New Study Says Several Knocks Might Have Tilted Uranus' Axis
Uranus, unlike most planets in the solar system, has an axis tilted at 98º from the orbital plane from the sun. Nearly all planets are tilted to some degree — the Earth’s axis is 23º off, which gives us seasons — but none quite as much as Uranus. To explain this bizarre situation, scientists had long assumed that Uranus was struck by a body more massive than the Earth that knocked the planet on its side. However, there have always been some problems with this theory.
The central flaw of the single knock-out punch scenario is that Uranus’ moons orbits the planet at the same tilt. Since it’s assumed that the planet and its moons formed from the same spinning disk of dust and gas, then the moons would orbit Uranus around its pre-strike configuration.
Morbidelli and his team used a sophisticated computer model to tackle this problem, and came up with a radical solution. Instead of being struck once after it had fully formed, Morbidelli’s model showed that Uranus would need to have been struck while it was still forming. This would have changed the orientation of the unborn planet, creating its moons in the familiar position we see today.

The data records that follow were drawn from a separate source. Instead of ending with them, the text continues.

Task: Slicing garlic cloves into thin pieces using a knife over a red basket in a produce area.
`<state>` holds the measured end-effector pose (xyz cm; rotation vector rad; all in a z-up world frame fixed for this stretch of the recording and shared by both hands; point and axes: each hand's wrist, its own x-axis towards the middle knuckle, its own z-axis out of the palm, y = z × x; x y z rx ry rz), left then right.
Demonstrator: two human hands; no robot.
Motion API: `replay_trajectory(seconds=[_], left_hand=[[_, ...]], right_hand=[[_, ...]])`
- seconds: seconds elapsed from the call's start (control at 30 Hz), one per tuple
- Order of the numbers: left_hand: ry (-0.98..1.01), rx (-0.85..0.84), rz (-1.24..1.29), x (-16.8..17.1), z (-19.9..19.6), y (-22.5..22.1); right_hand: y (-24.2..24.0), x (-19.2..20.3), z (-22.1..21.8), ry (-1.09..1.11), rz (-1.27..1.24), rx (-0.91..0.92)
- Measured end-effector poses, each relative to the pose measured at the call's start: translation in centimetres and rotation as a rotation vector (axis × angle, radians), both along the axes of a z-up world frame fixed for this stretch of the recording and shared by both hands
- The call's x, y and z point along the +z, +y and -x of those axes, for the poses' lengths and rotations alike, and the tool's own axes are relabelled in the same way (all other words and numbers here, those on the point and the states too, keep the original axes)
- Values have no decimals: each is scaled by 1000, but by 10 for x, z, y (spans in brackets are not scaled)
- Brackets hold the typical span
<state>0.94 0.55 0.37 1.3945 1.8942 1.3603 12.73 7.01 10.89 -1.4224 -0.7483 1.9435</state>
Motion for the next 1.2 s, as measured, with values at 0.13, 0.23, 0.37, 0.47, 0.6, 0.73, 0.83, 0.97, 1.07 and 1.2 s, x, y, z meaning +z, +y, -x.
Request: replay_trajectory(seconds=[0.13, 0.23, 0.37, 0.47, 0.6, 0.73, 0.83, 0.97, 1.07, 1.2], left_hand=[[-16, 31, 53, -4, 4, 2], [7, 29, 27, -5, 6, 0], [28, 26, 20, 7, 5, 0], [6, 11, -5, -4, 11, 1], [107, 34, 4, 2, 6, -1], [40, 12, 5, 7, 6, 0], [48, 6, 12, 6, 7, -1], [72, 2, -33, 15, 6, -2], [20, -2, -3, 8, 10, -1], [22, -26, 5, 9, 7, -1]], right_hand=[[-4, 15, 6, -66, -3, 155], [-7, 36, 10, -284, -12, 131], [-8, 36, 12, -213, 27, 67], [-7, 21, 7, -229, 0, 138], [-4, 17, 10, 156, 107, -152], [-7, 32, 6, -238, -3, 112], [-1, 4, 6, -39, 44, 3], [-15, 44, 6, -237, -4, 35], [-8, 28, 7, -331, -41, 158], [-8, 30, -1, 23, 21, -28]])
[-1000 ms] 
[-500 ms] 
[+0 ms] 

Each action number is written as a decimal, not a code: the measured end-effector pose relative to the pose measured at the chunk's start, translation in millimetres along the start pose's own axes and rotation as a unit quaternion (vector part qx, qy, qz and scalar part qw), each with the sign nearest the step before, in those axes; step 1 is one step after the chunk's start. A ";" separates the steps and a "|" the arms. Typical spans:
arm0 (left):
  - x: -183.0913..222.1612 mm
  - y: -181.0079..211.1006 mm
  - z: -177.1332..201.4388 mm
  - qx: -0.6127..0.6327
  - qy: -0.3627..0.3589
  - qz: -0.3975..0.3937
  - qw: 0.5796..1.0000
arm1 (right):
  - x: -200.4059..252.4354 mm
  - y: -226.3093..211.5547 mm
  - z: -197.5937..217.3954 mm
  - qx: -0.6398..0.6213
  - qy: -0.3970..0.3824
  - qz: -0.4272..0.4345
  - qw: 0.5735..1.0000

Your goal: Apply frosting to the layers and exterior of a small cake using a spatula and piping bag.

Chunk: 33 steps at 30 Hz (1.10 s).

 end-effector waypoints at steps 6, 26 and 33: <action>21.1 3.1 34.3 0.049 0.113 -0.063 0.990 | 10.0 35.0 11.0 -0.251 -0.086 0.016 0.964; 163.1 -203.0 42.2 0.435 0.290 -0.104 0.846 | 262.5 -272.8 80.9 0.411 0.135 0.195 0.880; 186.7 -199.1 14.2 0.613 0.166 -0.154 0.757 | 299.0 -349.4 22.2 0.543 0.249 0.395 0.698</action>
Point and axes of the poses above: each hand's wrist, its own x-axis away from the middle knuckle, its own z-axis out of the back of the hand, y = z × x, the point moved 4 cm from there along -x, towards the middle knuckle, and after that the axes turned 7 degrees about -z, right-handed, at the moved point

However, there was a flaw in Morbidelli’s initial model. In the scenario it described, the moons were in the right position but with the wrong motion. The model called for the moons to have a retrograde orbit, that being in the direction opposite their current orbit. To solve this, the team tweaked the scenario to include not one but a series of strikes on the forming planet. The team says that with at least two hits, Uranus’ axis becomes tilted and the moons orbit properly.
Interestingly, this not only requires the scientific community to rethink the creation of Uranus, but possibly of the solar system. Conventional wisdom held that during the formation of the outer planets, only small objects were created. If Morbidelli’s theory holds up, it would present a different, perhaps more volatile, view of the early solar system. That’s a pretty big change from our far-off neighbor with a funny sounding name.